Как я уже говорила, в богатых домах обычно выделяли комнату, предназначенную исключительно для шитья: хорошо освещенную, с большим гладильным столом, на котором можно было также и кроить, а часто и со швейной машинкой – настоящим чудом из чудес. Бабушка умела ею пользоваться – даже и не знаю, где только успела научиться, – а я лишь зачарованно наблюдала, как она ритмично качает педаль: вверх-вниз, вверх-вниз – и как быстро движется под иглой ткань. «Ах, если бы мы только могли завести такую дома, – вздыхала она, – сколько еще заказов я бы приняла!» Но мы обе знали, что никогда не сможем себе этого позволить, да и, кроме того, у нас просто не было места, чтобы ее поставить.

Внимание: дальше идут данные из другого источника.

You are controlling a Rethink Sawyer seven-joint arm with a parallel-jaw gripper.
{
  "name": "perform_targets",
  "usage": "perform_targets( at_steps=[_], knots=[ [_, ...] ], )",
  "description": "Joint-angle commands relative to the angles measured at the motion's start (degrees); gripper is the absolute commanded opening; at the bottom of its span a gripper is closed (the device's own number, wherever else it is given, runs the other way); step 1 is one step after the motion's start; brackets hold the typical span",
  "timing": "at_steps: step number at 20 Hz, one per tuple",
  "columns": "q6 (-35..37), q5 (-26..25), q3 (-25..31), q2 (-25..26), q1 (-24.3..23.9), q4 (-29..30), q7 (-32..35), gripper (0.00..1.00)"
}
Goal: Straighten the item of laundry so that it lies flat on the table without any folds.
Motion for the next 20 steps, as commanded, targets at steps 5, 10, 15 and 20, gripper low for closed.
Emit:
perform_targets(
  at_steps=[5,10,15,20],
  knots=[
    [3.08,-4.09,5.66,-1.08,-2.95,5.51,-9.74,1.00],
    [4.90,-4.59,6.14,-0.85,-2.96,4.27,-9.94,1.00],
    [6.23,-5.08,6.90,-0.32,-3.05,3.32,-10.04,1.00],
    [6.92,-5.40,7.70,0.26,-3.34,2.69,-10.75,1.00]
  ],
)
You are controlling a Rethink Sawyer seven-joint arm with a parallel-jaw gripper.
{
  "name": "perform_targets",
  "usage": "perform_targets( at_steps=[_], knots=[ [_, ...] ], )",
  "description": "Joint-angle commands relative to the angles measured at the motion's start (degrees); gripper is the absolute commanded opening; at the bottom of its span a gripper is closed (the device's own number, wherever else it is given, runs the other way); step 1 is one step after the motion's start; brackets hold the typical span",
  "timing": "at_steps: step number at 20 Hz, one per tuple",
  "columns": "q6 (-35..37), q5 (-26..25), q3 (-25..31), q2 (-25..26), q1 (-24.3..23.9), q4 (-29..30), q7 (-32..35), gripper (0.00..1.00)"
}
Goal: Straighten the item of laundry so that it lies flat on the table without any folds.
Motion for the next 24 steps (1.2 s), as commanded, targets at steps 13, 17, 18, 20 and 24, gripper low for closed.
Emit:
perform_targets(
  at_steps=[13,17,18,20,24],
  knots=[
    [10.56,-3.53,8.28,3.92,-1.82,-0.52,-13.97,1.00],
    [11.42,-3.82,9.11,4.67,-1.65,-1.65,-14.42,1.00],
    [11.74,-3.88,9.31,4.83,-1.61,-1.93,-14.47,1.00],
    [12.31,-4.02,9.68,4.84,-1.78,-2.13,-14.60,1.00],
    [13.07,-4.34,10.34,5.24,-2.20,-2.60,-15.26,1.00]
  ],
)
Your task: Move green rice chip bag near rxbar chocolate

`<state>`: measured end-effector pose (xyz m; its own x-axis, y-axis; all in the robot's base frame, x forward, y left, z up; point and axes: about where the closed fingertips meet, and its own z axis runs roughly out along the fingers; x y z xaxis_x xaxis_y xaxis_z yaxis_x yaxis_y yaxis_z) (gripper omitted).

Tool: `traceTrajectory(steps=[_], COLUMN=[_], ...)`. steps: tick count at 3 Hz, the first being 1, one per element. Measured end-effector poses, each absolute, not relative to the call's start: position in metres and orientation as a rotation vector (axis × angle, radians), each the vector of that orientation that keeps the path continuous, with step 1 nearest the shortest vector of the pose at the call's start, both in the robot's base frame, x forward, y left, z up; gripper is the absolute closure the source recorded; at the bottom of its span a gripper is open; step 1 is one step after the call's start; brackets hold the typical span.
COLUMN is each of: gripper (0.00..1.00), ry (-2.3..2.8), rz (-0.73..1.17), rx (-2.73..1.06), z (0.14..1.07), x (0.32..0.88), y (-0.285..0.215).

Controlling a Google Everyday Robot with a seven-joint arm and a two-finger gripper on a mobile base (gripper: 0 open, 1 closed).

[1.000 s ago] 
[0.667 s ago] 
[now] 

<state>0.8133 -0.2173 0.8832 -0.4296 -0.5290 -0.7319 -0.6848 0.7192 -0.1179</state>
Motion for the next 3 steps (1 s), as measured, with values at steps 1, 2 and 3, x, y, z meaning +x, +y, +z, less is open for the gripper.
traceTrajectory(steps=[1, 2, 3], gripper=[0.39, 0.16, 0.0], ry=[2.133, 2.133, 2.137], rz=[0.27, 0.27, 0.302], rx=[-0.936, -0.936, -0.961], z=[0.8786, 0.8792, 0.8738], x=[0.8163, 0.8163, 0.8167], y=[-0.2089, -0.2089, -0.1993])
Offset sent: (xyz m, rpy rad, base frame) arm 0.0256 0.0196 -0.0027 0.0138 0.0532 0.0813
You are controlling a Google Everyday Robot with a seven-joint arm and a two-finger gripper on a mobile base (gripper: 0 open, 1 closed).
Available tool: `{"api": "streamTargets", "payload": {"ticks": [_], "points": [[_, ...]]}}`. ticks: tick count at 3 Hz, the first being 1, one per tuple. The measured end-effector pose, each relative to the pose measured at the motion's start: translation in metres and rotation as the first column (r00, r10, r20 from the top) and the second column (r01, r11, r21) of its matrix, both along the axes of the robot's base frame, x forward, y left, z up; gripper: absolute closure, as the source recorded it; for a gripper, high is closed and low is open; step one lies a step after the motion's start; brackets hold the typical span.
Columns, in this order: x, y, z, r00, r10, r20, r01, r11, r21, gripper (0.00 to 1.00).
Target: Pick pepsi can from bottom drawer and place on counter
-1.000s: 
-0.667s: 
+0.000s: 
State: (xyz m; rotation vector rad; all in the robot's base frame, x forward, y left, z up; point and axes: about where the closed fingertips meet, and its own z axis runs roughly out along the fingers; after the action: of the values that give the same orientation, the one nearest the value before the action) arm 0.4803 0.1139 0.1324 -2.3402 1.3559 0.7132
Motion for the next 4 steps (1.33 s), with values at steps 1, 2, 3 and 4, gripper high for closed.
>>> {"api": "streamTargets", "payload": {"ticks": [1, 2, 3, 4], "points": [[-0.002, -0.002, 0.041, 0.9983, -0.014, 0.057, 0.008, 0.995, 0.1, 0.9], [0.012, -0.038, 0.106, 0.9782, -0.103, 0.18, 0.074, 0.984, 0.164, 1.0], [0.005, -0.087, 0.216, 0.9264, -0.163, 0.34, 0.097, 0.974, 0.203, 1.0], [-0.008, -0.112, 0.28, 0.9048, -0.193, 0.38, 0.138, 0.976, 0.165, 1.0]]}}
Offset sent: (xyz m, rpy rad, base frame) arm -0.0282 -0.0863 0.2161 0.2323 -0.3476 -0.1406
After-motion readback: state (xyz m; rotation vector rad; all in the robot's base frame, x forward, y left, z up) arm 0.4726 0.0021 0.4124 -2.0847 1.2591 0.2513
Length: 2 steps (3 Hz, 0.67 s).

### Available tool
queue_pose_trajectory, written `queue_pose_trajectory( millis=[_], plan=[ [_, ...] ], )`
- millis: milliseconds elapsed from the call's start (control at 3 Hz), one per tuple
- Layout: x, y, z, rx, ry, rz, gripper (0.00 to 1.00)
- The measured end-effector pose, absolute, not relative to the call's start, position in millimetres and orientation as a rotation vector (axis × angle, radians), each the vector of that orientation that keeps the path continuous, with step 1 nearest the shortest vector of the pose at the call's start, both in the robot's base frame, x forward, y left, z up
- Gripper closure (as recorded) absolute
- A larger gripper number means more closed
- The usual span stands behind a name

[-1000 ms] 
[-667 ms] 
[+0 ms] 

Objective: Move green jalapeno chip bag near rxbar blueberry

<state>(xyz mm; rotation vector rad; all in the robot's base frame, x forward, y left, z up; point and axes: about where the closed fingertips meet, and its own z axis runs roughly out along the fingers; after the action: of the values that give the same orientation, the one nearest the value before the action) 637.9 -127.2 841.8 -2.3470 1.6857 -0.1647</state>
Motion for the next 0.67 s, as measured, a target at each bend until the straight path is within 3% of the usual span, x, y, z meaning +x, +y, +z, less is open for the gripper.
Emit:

Как-то вечером, когда мы, закончив работу, уже собирались пойти домой, в комнату, подталкиваемая матерью, вошла хозяйская дочка, для которой мы шили белое платье на конфирмацию. Девочка была моей ровесницей – мне тогда исполнилось одиннадцать. Она застенчиво протянула мне туго перетянутый шпагатом сверток в плотной бумаге, совсем как в бакалейной лавке.